What the exercise asks: Once the pictures have been set aside, copy every remaining entry exactly.

### Task data

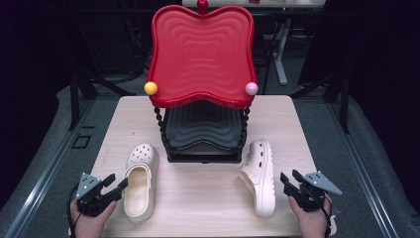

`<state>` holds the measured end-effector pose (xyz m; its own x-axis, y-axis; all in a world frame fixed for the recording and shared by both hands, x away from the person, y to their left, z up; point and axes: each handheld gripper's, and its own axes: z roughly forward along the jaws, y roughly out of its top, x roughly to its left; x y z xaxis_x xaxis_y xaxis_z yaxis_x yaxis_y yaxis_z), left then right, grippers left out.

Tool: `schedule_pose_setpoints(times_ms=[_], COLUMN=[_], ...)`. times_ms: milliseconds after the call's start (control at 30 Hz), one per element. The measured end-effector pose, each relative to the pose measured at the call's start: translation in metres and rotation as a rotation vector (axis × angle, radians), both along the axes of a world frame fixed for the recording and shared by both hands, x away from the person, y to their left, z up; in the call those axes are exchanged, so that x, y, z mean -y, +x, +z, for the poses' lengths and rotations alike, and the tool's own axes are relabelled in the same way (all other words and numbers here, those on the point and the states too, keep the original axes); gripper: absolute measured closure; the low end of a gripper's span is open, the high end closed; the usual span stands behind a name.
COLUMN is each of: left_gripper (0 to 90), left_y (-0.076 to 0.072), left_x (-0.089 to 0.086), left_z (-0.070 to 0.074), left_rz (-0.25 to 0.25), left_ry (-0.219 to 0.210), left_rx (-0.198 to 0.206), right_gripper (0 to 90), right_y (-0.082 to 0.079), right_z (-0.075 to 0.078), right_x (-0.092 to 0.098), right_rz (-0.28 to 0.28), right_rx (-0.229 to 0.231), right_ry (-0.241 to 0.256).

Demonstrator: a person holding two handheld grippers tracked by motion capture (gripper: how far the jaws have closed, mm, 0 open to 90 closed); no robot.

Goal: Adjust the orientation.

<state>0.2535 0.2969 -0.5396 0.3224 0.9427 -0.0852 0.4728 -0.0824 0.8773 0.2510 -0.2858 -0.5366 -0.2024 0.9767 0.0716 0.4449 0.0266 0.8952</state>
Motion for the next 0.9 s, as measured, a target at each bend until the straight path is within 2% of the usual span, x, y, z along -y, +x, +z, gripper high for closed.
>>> schedule_pose_setpoints(times_ms=[167, 267, 500, 767, 900], left_gripper=[48.1, 48.6, 51.8, 59.0, 63.5], left_y=[0.000, 0.001, 0.001, 0.004, 0.009], left_x=[0.002, 0.005, 0.006, 0.010, 0.017], left_z=[0.002, 0.002, 0.002, 0.002, 0.002], left_rz=[0.002, -0.002, -0.005, -0.019, -0.026], left_ry=[0.025, 0.053, 0.069, 0.092, 0.129], left_rx=[-0.006, -0.012, -0.013, -0.017, -0.017], right_gripper=[52.4, 52.7, 52.6, 53.5, 53.8], right_y=[-0.001, 0.000, 0.000, 0.000, 0.002], right_z=[0.002, 0.001, 0.002, 0.002, 0.001], right_x=[-0.002, -0.002, -0.004, -0.003, -0.003], right_rz=[-0.008, -0.012, -0.022, -0.023, -0.023], right_rx=[-0.006, -0.015, -0.013, -0.024, -0.032], right_ry=[-0.013, -0.020, -0.036, -0.018, -0.010])
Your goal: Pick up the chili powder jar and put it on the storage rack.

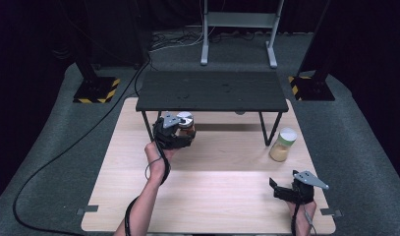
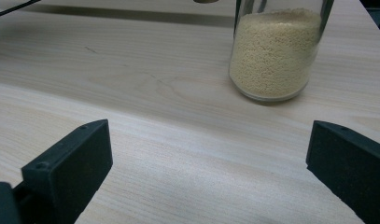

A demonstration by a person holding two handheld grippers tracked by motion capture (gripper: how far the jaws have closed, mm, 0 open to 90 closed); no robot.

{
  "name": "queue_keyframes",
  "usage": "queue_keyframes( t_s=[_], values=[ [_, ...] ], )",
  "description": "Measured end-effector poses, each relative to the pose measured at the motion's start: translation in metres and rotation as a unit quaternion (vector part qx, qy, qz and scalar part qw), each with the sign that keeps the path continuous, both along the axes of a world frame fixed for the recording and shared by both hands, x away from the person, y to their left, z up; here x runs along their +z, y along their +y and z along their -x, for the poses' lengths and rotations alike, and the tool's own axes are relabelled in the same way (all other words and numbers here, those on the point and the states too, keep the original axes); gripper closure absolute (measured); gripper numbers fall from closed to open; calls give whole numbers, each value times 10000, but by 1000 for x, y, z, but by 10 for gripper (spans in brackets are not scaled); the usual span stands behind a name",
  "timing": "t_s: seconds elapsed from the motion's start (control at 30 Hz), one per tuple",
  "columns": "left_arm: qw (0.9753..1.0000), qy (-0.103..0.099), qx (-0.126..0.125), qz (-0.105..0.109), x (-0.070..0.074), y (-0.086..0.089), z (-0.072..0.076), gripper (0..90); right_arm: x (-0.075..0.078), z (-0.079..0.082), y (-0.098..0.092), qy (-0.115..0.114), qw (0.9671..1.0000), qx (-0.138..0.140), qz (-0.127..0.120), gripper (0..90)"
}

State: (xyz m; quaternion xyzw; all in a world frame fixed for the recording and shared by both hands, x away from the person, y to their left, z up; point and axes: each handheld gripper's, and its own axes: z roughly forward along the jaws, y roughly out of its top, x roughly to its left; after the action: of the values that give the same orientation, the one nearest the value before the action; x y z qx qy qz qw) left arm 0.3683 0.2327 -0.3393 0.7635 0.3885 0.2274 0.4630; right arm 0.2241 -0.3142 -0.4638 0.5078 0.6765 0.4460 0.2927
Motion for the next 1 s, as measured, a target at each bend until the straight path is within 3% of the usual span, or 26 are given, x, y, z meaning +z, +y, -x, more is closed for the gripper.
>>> queue_keyframes(
  t_s=[1.0],
  values=[
    [9998,-110,-147,111,24,0,-5,313,1,-2,0,55,10000,7,21,0]
  ],
)
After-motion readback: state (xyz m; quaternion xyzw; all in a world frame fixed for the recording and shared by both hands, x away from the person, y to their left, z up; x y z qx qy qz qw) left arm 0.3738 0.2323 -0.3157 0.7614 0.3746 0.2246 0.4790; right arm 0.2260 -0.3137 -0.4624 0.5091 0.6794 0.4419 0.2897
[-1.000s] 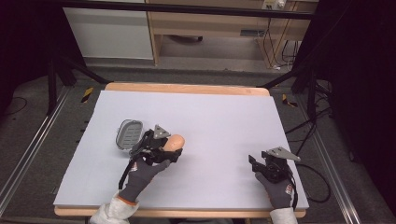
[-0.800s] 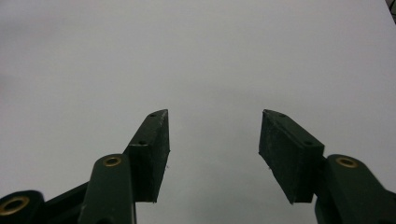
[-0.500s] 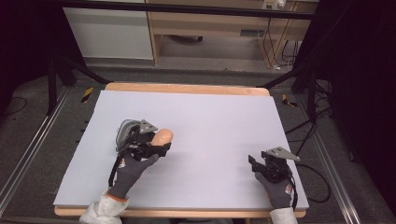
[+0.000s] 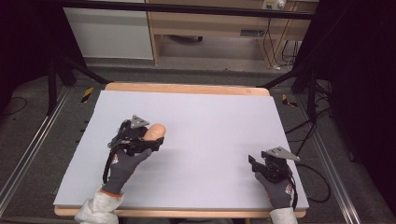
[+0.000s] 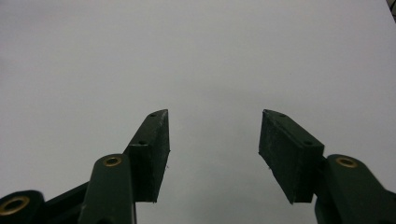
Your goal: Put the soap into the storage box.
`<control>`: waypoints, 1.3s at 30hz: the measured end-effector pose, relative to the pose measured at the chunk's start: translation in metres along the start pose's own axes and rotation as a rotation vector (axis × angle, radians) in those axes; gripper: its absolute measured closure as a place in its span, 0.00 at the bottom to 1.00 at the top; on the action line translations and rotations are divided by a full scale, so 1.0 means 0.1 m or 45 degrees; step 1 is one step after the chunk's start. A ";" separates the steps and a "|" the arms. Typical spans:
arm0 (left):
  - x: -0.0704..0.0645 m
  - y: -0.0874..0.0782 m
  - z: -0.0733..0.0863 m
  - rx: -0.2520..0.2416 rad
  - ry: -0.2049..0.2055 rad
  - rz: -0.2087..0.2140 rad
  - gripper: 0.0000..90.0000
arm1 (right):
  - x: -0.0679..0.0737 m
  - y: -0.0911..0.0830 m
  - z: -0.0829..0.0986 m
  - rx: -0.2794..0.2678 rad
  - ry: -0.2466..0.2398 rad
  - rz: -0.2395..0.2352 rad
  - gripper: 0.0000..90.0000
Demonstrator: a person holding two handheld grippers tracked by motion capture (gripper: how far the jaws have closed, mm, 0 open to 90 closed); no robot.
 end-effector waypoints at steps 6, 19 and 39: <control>0.10 -0.02 -0.01 -0.005 -0.017 -0.021 0.35 | 0.00 0.00 0.00 0.003 0.002 -0.002 0.48; 0.36 -0.02 0.00 -0.014 -0.069 -0.064 0.35 | 0.00 0.01 0.00 0.002 -0.004 -0.001 0.48; 0.71 0.06 0.06 0.019 -0.121 -0.160 0.36 | 0.02 0.02 0.00 0.011 -0.011 -0.003 0.48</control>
Point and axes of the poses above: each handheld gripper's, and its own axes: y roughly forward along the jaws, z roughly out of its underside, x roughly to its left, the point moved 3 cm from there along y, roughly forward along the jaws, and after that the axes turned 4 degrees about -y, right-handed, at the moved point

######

Written response:
`<state>` holds the measured end-effector pose (xyz m; its own x-axis, y-axis; all in a world frame fixed for the recording and shared by both hands, x away from the person, y to their left, z up; point and axes: each handheld gripper's, and its own axes: z roughly forward along the jaws, y roughly out of its top, x roughly to its left; x y z xaxis_x xaxis_y xaxis_z yaxis_x yaxis_y yaxis_z), left then right, grippers left out.

Tool: `schedule_pose_setpoints(times_ms=[_], COLUMN=[_], ...)`. times_ms: milliseconds after the call's start (control at 30 Hz), one per element. The measured end-effector pose, each relative to the pose measured at the call's start: translation in metres and rotation as a rotation vector (axis × angle, radians), both along the axes of a world frame fixed for the recording and shared by both hands, x away from the person, y to their left, z up; in the call those axes are exchanged, so that x, y, z mean -y, +x, +z, for the poses' lengths and rotations alike, and the tool's own axes are relabelled in the same way (all other words and numbers here, those on the point and the states too, keep the original axes); gripper: absolute measured closure; the low end of a gripper's span is open, the high end closed; the usual span stands behind a name.
COLUMN is each of: left_gripper (0 to 90), left_y (-0.076 to 0.072), left_x (-0.089 to 0.086), left_z (-0.070 to 0.074), left_rz (-0.25 to 0.25), left_ry (-0.219 to 0.210), left_rx (-0.198 to 0.206), right_gripper (0 to 90), right_y (-0.082 to 0.079), right_z (-0.075 to 0.078), right_x (-0.092 to 0.098), right_rz (-0.28 to 0.28), right_rx (-0.229 to 0.231), right_ry (-0.241 to 0.256).

Demonstrator: a person holding two handheld grippers tracked by motion capture (gripper: how far the jaws have closed, mm, 0 open to 90 closed); no robot.

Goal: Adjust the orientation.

<state>0.2535 0.2969 -0.5396 0.3224 0.9427 -0.0852 0.4728 -0.0824 0.8773 0.2510 -0.2858 -0.5366 -0.2024 0.9767 0.0716 0.4449 0.0266 0.8952</state>
Motion for the next 0.9 s, as measured, a target at each bend until the straight path is within 2% of the usual span, x, y, z along -y, +x, +z, gripper high for closed.
>>> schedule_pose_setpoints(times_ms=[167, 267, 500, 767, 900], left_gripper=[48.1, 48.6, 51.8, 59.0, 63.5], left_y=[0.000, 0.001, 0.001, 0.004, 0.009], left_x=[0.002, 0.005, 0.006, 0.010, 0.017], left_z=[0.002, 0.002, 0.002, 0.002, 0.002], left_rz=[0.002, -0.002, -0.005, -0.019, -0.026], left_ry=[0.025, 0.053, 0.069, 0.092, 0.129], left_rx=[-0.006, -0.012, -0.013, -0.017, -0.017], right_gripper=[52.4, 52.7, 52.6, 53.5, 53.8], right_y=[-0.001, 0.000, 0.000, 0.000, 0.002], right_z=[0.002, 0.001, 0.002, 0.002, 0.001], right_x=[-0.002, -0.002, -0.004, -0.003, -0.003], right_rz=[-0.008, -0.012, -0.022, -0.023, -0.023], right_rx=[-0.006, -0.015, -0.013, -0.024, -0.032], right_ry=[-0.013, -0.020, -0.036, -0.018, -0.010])
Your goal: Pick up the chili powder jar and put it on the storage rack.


A demonstration by a person holding two handheld grippers tracked by motion capture (gripper: how far the jaws have closed, mm, 0 open to 90 closed); no robot.

{
  "name": "queue_keyframes",
  "usage": "queue_keyframes( t_s=[_], values=[ [_, ...] ], )",
  "description": "Measured end-effector poses, each relative to the pose measured at the motion's start: translation in metres and rotation as a unit quaternion (vector part qx, qy, qz and scalar part qw), each with the sign that keeps the path continuous, both along the axes of a world frame fixed for the recording and shared by both hands, x away from the person, y to their left, z up; here x runs along their +z, y along their +y and z along their -x, for the poses' lengths and rotations alike, and the tool's own axes are relabelled in the same way (all other words and numbers here, those on the point and the states too, keep the original axes); gripper closure absolute (measured); gripper numbers fall from closed to open; calls give whole numbers, each value times 10000, but by 1000 for x, y, z, but by 10 for gripper (spans in brackets are not scaled); the usual span stands behind a name",
  "timing": "t_s: seconds elapsed from the motion's start (control at 30 Hz), one per tuple",
  "columns": "left_arm: qw (0.9753..1.0000), qy (-0.103..0.099), qx (-0.126..0.125), qz (-0.105..0.109), x (-0.070..0.074), y (-0.086..0.089), z (-0.072..0.076), gripper (0..90); right_arm: x (-0.075..0.078), z (-0.079..0.082), y (-0.098..0.092), qy (-0.115..0.114), qw (0.9671..1.0000), qx (-0.138..0.140), qz (-0.127..0.120), gripper (0..90)"
}

State: (xyz m; quaternion xyzw; all in a world frame fixed for the recording and shared by both hands, x away from the person, y to their left, z up; point and axes: each handheld gripper's, and its own axes: z roughly forward along the jaws, y roughly out of its top, x roughly to its left; after the action: of the values that give the same orientation, the one nearest the value before the action; x y z qx qy qz qw) left arm 0.3683 0.2327 -0.3393 0.7635 0.3885 0.2274 0.4630; right arm 0.2241 -0.3142 -0.4638 0.5078 0.6765 0.4460 0.2927
Motion for the next 1 s, as measured, a target at each bend until the straight path is within 3% of the usual span, or 26 are given, x, y, z meaning +z, +y, -x, more is closed for the gripper.
>>> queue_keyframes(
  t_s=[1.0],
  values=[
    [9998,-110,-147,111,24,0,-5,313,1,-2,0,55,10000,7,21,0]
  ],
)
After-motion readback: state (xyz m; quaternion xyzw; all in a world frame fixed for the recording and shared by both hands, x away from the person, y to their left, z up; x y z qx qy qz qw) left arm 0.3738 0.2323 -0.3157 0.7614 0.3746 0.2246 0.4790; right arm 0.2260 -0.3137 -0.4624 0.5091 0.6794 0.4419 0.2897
[-1.000s] 
[-0.800s] 
[-0.500s] 
[+0.000s] 
[+0.000s] 
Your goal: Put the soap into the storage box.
`<control>`: waypoints, 1.3s at 30hz: the measured end-effector pose, relative to the pose measured at the chunk's start: translation in metres along the start pose's own axes and rotation as a rotation vector (axis × angle, radians) in those axes; gripper: its absolute measured closure as a place in its span, 0.00 at the bottom to 1.00 at the top; on the action line translations and rotations are divided by a full scale, so 1.0 means 0.1 m or 45 degrees; step 1 is one step after the chunk's start. A ";" separates the steps and a "|" the arms. Typical spans:
arm0 (left):
  - x: -0.0704..0.0645 m
  - y: -0.0874..0.0782 m
  - z: -0.0733..0.0863 m
  - rx: -0.2520..0.2416 rad
  - ry: -0.2049..0.2055 rad
  - rz: -0.2087..0.2140 rad
  - gripper: 0.0000..90.0000
arm1 (right):
  - x: -0.0679..0.0737 m
  - y: -0.0911..0.0830 m
  - z: -0.0829..0.0986 m
  - rx: -0.2794..0.2678 rad
  - ry: -0.2466..0.2398 rad
  - rz: -0.2395..0.2352 rad
  - gripper: 0.0000..90.0000
Demonstrator: a person holding two handheld grippers tracked by motion capture (gripper: how far the jaws have closed, mm, 0 open to 90 closed); no robot.
 end-effector waypoints at steps 6, 19 and 39: <control>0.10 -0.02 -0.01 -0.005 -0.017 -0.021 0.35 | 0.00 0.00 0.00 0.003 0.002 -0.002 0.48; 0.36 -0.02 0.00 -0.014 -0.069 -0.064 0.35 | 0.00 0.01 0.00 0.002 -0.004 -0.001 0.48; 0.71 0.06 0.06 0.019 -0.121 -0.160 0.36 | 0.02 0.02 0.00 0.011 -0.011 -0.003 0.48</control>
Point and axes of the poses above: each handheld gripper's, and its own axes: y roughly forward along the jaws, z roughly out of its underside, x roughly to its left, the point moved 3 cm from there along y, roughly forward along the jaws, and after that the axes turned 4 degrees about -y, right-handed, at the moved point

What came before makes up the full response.